Effect of dietary cation-anion difference and dietary crude protein on performance of lactating dairy cows during hot weather

Thirty-two lactating Holstein cows (225 ± 63 d in milk) were used in a 6-wk trial to determine the effect of dietary cation-anion difference (DCAD) and dietary crude protein (CP) concentration on milk and component yield, acid-base status, and serum AA concentrations during hot weather.

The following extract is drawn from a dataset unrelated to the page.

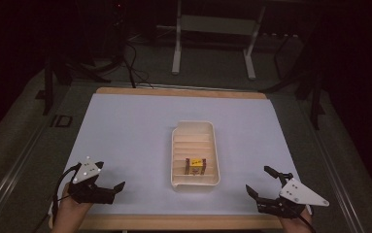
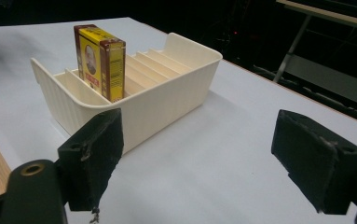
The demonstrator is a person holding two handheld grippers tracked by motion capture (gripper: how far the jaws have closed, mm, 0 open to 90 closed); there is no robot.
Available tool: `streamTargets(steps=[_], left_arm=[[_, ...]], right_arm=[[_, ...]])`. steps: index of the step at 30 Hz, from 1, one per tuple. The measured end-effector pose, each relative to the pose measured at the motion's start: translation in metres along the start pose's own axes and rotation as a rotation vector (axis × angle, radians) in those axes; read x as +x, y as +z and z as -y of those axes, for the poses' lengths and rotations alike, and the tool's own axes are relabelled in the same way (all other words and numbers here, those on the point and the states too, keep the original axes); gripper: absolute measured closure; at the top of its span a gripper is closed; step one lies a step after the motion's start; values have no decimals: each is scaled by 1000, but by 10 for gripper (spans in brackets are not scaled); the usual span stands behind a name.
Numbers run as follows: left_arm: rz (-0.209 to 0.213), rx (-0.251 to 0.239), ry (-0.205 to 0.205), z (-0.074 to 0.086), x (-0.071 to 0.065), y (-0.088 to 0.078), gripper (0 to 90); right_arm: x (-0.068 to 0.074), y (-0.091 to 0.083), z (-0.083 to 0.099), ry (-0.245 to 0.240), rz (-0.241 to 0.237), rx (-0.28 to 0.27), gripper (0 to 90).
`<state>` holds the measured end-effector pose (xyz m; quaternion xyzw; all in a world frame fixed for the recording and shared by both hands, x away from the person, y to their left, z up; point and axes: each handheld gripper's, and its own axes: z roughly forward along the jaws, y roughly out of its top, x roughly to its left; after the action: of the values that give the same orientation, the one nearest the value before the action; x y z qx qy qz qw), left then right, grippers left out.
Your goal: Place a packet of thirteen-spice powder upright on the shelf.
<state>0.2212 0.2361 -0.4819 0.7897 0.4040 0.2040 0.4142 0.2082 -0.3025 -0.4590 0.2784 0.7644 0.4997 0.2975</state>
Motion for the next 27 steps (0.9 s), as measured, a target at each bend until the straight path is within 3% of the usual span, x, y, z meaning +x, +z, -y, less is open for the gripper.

Treatments were arranged as a 2 × 2 factorial within a randomized complete block design to provide 15 or 17% CP and a DCAD of 25 or 50 mEq (Na + K - Cl)/100 g of dry matter (DM). A DCAD × CP interaction was detected for milk yield; milk yield was less for high DCAD than for low DCAD for the high-CP diets. No differences were noted at low dietary CP. Milk fat percentage was greater for high DCAD than for low DCAD, and high-CP diets supported greater milk fat percentage than low-CP diets. No differences were observed among treatments for dry matter intake or milk protein percentage. Serum total AA and essential AA concentrations and ratio of essential AA:total AA were greater for high DCAD. These results suggest that increasing DCAD improves AA availability for protein synthesis by taking the place of AA that would otherwise be used for maintenance of acid-base balance. A better understanding of the mechanisms behind this AA-sparing effect will improve management of protein nutrition in the lactating dairy cow.